● What you have to do
After counting the lines below that contain "target", reply with that number alone.

● Records to use
%%

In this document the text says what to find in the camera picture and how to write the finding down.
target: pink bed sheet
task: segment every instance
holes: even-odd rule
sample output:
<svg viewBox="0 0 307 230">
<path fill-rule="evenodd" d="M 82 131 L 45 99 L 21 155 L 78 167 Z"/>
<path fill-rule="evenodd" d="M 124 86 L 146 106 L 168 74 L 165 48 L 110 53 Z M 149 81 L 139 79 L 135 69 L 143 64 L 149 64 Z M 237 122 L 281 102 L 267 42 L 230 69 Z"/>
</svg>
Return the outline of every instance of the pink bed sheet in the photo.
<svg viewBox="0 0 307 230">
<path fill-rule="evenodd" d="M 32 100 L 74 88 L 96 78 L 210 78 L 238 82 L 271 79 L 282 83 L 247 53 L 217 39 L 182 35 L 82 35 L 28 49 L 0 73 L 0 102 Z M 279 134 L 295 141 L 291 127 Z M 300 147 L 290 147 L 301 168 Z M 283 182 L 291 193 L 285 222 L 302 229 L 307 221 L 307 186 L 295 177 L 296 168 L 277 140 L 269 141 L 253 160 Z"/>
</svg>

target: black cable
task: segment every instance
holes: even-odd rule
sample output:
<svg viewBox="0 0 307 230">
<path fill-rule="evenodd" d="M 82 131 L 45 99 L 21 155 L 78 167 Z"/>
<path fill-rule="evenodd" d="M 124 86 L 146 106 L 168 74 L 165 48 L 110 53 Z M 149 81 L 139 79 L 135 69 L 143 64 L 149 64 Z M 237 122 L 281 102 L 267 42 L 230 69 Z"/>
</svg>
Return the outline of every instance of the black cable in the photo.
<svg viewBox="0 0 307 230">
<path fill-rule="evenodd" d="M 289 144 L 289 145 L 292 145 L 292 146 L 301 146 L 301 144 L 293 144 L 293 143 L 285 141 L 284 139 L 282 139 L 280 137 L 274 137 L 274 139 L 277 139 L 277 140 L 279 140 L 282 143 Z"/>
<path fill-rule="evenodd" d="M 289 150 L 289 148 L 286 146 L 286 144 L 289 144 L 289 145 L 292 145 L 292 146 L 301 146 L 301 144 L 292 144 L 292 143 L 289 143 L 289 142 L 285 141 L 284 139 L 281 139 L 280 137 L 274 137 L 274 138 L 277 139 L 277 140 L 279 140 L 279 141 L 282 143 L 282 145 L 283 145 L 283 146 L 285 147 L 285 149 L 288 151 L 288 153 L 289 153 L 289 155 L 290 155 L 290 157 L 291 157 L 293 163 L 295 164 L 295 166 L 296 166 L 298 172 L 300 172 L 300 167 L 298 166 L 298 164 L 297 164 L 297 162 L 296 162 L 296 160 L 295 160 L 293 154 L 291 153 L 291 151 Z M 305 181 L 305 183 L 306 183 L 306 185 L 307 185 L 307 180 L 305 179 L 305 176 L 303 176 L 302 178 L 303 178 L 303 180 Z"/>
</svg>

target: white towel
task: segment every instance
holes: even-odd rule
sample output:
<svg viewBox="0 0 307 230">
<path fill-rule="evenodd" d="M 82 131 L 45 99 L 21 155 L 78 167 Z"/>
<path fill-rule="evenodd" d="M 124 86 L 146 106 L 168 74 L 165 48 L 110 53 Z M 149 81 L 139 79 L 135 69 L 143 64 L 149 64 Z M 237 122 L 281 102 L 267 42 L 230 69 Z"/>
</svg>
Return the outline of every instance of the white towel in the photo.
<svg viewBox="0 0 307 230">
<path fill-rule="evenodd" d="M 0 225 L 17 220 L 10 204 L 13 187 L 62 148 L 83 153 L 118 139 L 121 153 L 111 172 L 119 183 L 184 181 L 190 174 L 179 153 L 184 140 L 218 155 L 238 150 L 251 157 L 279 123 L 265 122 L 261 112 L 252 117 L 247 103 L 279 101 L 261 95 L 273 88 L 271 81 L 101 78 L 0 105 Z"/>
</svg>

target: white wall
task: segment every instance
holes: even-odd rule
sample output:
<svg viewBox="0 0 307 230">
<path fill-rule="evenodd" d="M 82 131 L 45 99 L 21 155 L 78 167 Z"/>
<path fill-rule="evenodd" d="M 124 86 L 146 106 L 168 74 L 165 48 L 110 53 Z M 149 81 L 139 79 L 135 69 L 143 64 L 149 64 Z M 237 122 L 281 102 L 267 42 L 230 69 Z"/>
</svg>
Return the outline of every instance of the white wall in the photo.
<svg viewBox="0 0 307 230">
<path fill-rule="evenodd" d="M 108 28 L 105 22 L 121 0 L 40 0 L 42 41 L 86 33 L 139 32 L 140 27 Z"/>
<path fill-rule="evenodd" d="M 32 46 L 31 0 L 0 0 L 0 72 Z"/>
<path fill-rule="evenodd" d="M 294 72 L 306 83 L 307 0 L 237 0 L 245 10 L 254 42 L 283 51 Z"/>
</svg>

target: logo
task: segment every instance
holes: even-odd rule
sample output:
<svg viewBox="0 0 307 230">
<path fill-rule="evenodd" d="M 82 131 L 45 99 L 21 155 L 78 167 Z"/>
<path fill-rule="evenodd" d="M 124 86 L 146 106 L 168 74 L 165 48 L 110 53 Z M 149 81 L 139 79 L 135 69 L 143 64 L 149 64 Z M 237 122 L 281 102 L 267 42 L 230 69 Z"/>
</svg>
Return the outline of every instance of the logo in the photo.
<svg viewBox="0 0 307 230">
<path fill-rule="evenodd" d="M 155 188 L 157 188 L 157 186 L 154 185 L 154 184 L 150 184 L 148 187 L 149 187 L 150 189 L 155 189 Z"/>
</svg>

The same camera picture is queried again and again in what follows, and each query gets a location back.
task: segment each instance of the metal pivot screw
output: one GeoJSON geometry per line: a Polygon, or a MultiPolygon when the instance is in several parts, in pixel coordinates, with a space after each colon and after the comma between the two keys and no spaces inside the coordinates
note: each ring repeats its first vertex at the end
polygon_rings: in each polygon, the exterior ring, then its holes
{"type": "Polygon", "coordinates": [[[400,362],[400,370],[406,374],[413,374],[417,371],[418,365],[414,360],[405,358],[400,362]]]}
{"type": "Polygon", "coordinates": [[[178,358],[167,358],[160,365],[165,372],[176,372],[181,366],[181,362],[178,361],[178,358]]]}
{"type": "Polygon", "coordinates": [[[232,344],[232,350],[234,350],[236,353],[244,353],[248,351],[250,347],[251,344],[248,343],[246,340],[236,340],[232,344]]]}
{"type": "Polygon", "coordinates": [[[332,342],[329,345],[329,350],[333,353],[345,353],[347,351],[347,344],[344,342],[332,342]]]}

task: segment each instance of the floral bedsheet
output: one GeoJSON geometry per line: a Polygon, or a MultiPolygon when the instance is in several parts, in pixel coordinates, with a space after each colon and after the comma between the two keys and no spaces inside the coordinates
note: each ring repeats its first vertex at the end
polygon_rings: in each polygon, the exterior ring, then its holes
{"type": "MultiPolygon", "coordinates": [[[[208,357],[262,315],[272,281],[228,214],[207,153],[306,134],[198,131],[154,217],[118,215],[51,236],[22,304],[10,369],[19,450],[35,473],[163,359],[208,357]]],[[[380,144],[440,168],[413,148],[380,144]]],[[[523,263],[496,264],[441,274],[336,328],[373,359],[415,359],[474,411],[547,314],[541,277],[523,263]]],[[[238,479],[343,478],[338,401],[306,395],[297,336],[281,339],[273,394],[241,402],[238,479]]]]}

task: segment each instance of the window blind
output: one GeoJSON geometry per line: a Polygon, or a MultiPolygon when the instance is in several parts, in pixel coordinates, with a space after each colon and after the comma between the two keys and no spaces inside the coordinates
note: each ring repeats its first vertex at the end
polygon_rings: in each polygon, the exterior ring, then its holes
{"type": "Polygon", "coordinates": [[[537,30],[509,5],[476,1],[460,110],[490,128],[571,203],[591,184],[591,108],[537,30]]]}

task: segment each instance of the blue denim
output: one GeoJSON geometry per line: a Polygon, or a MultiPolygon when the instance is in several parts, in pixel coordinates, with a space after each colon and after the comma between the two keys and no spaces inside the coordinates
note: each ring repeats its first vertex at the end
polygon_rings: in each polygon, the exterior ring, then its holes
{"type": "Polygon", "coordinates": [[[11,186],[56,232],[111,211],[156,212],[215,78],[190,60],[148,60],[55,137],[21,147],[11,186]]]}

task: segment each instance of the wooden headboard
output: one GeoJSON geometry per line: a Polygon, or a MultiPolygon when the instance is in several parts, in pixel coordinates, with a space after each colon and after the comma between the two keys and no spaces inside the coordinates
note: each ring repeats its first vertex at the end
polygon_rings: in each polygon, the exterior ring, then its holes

%%

● Answer for the task
5